1753-09-14, de Voltaire [François Marie Arouet] à Marie Ursule de Klinglin, comtesse de Lutzelbourg.

Je vous demande pardon madame de ne vous avoir pas parlé de votre digne et aimable fils, mais ce qui est dans le cœur, n'est pas toujours au bout de la plume, surtout quand on écrit vite et qu'on est malade.
J'ay eu l'honneur de luy faire ma cour quand il était à Lunéville, possesseur d'une femme qu'il doit avoir bien regrettée, mais il luy reste une mère dont il fait la consolation et qui doit faire la sienne. Peutêtre aurai-je le bonheur de vous voir tout deux, avant que je quitte ce pays cy. Avouez donc madame que je suis profète de mon métier, et que je ne suis pas profète de malheur. Non seulement j'avais lu le mémoire de Mr de Klinglin mais encor un autre qui est très secret, et vous voiez que je n'avais pas mal conclu.
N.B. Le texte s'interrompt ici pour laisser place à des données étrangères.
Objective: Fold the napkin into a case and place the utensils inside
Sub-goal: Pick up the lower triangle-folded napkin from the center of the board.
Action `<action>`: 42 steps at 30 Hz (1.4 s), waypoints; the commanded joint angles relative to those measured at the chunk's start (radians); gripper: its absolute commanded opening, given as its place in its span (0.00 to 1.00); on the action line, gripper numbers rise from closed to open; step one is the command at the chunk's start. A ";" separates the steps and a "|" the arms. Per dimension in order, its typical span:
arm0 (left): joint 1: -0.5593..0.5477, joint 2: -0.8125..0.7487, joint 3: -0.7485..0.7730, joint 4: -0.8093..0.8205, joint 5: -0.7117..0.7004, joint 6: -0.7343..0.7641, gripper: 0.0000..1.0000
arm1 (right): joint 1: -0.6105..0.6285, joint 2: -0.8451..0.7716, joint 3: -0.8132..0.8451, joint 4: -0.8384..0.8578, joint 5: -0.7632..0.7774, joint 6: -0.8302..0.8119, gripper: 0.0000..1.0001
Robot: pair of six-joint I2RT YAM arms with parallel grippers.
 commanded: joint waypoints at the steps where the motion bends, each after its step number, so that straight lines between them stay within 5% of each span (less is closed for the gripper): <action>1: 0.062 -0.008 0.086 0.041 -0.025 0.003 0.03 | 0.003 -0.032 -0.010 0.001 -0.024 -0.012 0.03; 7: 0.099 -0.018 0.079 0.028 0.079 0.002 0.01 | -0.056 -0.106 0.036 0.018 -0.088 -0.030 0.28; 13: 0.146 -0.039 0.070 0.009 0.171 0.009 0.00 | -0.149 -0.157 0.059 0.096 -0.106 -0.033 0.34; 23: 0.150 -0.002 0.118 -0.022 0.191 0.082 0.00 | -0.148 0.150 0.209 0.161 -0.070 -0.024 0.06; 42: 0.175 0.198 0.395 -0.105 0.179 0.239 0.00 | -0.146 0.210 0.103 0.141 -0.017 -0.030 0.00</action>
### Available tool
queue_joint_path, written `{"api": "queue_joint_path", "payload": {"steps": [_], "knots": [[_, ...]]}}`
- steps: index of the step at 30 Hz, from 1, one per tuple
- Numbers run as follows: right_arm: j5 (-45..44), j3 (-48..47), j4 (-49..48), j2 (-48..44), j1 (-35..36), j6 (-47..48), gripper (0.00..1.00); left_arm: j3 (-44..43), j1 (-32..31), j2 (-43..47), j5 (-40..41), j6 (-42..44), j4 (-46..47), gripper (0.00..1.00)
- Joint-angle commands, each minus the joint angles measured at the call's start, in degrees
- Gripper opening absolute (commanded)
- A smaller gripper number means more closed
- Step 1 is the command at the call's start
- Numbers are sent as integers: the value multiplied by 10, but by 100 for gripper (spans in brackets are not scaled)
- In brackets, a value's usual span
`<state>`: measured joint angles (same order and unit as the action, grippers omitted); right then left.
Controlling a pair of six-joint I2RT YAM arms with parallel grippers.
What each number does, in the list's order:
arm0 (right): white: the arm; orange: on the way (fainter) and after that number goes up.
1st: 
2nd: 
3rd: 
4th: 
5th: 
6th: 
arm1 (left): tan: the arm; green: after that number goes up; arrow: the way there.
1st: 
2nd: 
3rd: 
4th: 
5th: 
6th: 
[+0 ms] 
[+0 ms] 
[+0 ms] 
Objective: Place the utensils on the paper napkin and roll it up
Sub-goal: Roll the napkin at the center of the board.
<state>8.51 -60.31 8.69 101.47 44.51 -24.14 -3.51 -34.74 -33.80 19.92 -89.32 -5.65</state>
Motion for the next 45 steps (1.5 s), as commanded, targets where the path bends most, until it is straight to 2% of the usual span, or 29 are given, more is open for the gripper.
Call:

J'espère encor que M. de Klinglin reviendra exercer icy sa préture malgré les tribuns du peuple qui s'y opposent vivement. Ce serait une chose trop absurde qu'un homme perdît sa place pour avoir été déclaré innocent. Je suis bien aise que vous admettiez une divinité, c'est ce que je tâchais de persuader à un Roy qui n'y croit pas, et qui se conduit en conséquence. Il luy arrivera malheur mais il mourra impénitent. Je ne sçais pas quand j'irai dans le voisinage de ces vignes sur les quelles j'ay une bonne hippotèque. Elles appartiennent au duc de Virtemberg. Il y a des gens qui veulent me persuader que ce sera la vigne de Nabot, et que mon hipotèque est le bau billet qu'a la Chatre, mais je n'en crois rien. Le Duc de Virtemberg est un honnête homme; Dieu mercy il n'est pas Roy; et je pense qu'il croit en dieu, quoy qu'il n'ait jamais voulu baiser la mule du pape.
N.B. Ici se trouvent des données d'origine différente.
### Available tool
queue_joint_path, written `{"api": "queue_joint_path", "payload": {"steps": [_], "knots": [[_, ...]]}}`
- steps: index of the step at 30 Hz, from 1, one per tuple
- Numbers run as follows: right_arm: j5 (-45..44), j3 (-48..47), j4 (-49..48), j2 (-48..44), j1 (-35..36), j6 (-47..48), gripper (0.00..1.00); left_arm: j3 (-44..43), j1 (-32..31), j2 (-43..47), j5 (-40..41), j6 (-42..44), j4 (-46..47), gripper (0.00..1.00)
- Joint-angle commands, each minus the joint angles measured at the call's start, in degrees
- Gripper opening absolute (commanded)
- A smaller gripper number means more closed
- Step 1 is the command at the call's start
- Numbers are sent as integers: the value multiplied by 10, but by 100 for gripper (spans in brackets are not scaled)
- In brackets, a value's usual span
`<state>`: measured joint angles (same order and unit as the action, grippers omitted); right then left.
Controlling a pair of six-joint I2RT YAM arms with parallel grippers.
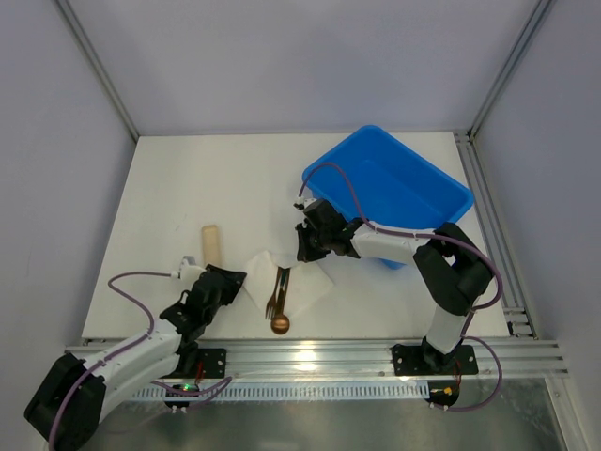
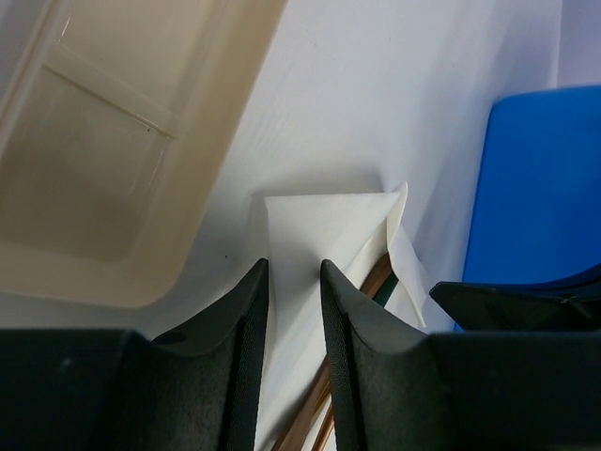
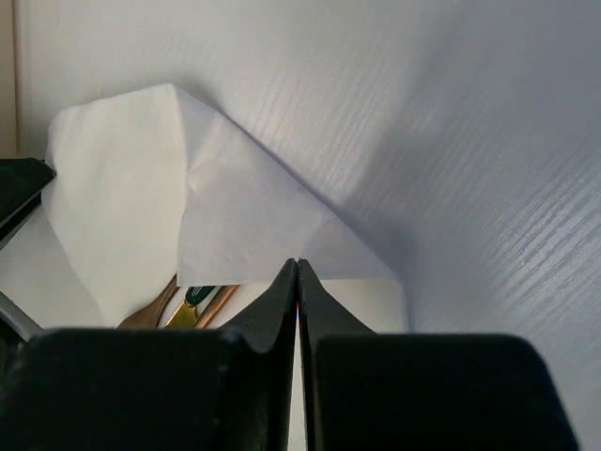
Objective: Place the utensils on the paper napkin and roll it up
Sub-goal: Roll the napkin at the center of the board.
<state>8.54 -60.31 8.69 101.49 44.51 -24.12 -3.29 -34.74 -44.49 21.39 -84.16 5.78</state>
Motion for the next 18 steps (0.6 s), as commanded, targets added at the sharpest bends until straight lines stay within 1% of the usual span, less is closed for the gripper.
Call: {"api": "queue_joint_path", "payload": {"steps": [1, 7, 10, 14, 18], "knots": [[-4, -19, -13, -12, 1, 6, 4, -10, 2, -4, 6, 38, 27, 29], [-3, -17, -15, -10, 1, 5, 4, -32, 2, -15, -9, 80, 36, 17], [-2, -17, -15, -9, 1, 4, 4, -42, 1, -24, -15, 96, 41, 13], [3, -16, -17, -6, 2, 3, 4, -52, 0, -40, -34, 113, 62, 9], [6, -16, -21, -2, 2, 1, 4, -63, -9, -60, -35, 122, 72, 6]]}}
Vous me donnez par le nez madame d'un historiografe. Vraiment le roy m'ôta cette charge quand le Roy de Prusse me prit à force; et je suis demeuré entre deux rois le cu à terre. Deux rois sont de très mauvaises selles. Il est vray qu'on m'a laissé la place de gentilhome ordinaire de la chambre, mais j'entrerai fort peu, je crois, dans cette chambre. J'aimerais mieux la vôtre mille fois. Ayez donc la bonté madame de m'instruire de vos marches. L'accident de votre neveu vous retient il à Colmar? Je me souviens que M. de Richelieu eut la même maladie à vingt ans. C'eût été dommage que la région de la vessie fût demeurée paralitique chez luy. Sa maladie fit place à baucoup de vigueur et j'en espère autant pour M. votre neveu.
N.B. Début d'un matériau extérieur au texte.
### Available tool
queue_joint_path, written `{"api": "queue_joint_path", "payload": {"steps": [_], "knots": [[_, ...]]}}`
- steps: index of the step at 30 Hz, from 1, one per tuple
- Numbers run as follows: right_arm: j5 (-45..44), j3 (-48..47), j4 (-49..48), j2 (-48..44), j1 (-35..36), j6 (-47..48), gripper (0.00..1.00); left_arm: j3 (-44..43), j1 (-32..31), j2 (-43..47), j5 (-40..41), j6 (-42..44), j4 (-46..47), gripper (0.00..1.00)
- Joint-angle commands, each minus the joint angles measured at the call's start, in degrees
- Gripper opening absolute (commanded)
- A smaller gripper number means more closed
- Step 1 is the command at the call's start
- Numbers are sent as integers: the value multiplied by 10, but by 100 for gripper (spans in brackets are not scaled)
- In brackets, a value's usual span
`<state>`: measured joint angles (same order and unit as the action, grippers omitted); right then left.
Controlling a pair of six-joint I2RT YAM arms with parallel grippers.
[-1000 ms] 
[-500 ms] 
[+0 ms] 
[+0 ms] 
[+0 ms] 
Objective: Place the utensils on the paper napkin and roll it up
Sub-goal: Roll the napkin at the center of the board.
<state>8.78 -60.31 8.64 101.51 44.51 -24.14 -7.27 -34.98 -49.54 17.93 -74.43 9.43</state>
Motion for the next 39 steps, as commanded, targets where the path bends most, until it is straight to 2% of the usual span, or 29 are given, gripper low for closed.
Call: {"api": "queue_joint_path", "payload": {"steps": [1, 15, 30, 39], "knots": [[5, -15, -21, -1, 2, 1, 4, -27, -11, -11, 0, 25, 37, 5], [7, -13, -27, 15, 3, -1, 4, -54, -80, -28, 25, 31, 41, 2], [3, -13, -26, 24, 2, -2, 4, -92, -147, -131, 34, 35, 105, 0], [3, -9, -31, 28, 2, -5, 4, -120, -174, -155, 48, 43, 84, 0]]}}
Vous vous imaginez donc que je demeure toujours dans la rue des Charpentiers? Point du tout, je suis à la campagne vis à vis votre maison où par malheur vous n'êtes point. J'y dépeuple le pays de Cloportes, aux quels on m'a condamné. Je vis tout seul, je ne m'en trouve pas mal. J'ay pourtant un apartement chez m. le maréchal de Cogny dont je ne sçai si je ferai usage. Tout ce que je sçai bien sûrement, c'est que je meurs d'envie de vous voir, de causer avec vous, et de vous renouveller cent fois mes respectueux et tendres sentiments.